● Directions for this task: The answer is to be an exact copy of the lines below running from the line with "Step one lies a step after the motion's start" down to the line with "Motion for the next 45", both ends included, and nothing more.

● Stored items from a collection:
● ● ●
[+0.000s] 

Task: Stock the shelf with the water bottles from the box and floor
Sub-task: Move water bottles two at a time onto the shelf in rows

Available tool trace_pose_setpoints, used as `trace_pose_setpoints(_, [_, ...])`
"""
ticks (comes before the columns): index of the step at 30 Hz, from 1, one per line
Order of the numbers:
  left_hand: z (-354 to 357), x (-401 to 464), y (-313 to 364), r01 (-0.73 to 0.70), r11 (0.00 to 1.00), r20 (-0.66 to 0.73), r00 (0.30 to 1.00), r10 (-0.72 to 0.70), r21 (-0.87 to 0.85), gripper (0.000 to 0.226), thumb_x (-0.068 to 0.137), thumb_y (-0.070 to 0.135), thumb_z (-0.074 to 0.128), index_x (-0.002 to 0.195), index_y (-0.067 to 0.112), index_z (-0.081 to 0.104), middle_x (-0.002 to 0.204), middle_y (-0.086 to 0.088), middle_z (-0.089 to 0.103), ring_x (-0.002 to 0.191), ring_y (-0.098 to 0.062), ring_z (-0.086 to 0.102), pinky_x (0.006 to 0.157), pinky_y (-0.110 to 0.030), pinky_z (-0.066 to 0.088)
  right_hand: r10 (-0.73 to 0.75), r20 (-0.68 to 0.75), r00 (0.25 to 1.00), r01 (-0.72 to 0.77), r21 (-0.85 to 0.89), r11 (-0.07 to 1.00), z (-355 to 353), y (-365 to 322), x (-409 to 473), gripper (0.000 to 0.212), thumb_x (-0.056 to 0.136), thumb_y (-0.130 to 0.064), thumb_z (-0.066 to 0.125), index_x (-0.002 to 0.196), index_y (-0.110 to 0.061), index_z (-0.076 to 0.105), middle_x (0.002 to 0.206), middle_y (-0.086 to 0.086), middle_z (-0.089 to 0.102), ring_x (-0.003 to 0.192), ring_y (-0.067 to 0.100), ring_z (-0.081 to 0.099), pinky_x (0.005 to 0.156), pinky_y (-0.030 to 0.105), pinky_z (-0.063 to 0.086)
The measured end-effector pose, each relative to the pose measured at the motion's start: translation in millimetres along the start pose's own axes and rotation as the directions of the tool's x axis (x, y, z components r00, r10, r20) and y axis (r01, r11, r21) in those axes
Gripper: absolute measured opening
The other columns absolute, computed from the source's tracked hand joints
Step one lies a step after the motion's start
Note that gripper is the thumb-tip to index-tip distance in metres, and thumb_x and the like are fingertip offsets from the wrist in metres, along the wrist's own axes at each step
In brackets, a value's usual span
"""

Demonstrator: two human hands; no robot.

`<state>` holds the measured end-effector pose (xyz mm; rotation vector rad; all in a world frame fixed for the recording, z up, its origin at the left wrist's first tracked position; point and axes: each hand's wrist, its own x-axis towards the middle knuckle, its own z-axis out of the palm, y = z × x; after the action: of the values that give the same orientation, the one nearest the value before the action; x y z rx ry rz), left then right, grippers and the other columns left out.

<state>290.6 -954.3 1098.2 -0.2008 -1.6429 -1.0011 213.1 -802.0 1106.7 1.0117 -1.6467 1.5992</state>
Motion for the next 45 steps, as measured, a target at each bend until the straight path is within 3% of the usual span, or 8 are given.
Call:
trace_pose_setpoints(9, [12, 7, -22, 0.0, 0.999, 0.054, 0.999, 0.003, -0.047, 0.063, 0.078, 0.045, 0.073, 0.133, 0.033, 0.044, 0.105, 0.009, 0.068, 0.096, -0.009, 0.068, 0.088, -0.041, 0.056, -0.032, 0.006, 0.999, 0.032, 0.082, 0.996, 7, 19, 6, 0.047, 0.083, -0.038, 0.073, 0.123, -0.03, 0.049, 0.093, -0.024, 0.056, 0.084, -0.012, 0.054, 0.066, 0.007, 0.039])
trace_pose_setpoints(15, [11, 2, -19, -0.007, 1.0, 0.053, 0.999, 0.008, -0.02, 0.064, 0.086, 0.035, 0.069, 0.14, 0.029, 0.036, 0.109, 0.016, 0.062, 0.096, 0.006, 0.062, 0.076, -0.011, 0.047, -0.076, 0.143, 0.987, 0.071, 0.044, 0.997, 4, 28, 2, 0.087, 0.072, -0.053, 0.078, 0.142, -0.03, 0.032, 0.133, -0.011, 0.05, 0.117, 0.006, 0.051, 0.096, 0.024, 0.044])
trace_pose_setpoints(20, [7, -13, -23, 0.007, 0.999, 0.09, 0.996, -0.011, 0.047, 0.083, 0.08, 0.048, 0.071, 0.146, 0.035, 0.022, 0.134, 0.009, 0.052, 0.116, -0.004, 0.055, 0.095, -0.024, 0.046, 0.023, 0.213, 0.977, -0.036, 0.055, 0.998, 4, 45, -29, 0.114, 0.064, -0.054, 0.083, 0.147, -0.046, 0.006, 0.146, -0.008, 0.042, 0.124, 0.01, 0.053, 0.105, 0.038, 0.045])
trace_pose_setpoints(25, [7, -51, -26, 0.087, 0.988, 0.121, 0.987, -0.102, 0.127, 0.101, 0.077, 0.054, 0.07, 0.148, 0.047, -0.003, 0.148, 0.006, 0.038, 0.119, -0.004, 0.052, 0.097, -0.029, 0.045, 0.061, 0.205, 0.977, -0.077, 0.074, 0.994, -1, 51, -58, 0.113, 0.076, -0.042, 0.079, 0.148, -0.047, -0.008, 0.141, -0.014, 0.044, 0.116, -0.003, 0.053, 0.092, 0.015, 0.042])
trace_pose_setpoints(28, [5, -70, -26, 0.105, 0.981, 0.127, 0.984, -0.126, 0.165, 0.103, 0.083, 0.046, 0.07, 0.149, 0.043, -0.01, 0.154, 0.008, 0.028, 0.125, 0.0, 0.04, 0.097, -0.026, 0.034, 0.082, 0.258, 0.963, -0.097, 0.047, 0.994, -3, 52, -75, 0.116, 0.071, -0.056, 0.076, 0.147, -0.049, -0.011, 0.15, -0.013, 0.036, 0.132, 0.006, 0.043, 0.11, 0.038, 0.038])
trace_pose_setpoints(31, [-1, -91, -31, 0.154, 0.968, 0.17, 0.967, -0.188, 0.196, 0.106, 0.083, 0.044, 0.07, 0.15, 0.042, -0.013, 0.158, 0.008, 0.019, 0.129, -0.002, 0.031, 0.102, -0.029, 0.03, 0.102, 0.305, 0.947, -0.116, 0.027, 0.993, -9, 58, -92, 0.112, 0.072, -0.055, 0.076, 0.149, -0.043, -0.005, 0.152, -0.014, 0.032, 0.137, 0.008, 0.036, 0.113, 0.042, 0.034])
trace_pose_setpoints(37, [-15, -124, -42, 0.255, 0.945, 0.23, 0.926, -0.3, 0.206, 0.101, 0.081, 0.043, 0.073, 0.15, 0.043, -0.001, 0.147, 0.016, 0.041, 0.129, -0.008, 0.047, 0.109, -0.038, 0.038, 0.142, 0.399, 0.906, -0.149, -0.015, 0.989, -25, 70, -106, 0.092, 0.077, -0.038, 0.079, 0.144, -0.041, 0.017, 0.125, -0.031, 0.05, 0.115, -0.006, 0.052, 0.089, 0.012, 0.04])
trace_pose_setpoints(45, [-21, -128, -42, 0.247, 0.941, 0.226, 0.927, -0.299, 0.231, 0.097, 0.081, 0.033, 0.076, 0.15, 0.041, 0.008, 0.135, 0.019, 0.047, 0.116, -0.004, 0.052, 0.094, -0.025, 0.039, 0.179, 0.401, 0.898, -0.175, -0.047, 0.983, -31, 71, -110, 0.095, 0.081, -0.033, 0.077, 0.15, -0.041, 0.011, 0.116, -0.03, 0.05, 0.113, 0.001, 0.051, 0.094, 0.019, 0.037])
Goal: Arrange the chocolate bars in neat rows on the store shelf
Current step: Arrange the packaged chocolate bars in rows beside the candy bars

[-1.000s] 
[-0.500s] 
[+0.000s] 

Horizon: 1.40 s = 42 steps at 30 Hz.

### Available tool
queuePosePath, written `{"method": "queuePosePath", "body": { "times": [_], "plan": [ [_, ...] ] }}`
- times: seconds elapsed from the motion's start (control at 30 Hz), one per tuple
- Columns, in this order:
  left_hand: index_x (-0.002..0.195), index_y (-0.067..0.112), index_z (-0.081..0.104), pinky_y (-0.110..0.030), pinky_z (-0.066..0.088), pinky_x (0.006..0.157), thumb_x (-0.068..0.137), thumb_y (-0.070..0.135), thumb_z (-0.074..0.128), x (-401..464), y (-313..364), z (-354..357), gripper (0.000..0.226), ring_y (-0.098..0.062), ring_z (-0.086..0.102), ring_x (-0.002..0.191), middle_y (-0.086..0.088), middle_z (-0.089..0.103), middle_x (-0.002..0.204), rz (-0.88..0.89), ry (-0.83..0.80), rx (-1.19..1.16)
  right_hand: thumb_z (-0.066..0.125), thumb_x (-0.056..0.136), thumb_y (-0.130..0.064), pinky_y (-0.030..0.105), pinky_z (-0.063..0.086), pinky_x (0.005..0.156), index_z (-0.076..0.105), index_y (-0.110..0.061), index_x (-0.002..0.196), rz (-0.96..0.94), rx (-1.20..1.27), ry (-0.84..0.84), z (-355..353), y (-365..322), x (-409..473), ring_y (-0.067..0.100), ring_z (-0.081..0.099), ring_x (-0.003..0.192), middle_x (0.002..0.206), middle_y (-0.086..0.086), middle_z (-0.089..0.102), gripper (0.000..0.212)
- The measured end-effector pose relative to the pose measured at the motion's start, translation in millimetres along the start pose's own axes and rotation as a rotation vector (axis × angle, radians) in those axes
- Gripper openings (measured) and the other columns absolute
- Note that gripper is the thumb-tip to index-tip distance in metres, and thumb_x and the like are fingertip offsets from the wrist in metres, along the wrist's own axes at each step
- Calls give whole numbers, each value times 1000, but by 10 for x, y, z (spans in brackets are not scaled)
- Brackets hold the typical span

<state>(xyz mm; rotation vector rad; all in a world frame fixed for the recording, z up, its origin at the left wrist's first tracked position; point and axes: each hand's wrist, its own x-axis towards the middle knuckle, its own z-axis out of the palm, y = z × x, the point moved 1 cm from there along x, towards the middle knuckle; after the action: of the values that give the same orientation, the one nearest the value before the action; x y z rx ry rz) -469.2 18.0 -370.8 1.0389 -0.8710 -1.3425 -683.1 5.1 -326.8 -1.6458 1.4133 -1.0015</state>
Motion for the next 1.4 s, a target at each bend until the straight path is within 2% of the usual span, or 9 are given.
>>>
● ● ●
● Response to this task:
Step one lies a step after the motion's start
Note that gripper is the thumb-tip to index-tip distance in metres, and thumb_x and the like are fingertip offsets from the wrist in metres, along the wrist's own axes at each step
In brackets, a value's usual span
"""

Demonstrator: two human hands; no robot.

`<state>` holds the measured end-effector pose (xyz mm; rotation vector rad; all in a world frame fixed for the recording, z up, its origin at the left wrist's first tracked position; point and axes: each hand's wrist, its own x-axis towards the middle knuckle, its own z-axis out of the palm, y = z × x; after the action: of the values that give the same orientation, the one nearest the value before the action; x y z rx ry rz), left then right, grippers and the other columns left out.

<state>290.6 -954.3 1098.2 -0.2008 -1.6429 -1.0011 213.1 -802.0 1106.7 1.0117 -1.6467 1.5992</state>
Motion for the next 45 steps, as measured, a target at each bend until the straight path is within 3% of the usual span, or 8 are given.

No additional output will be given.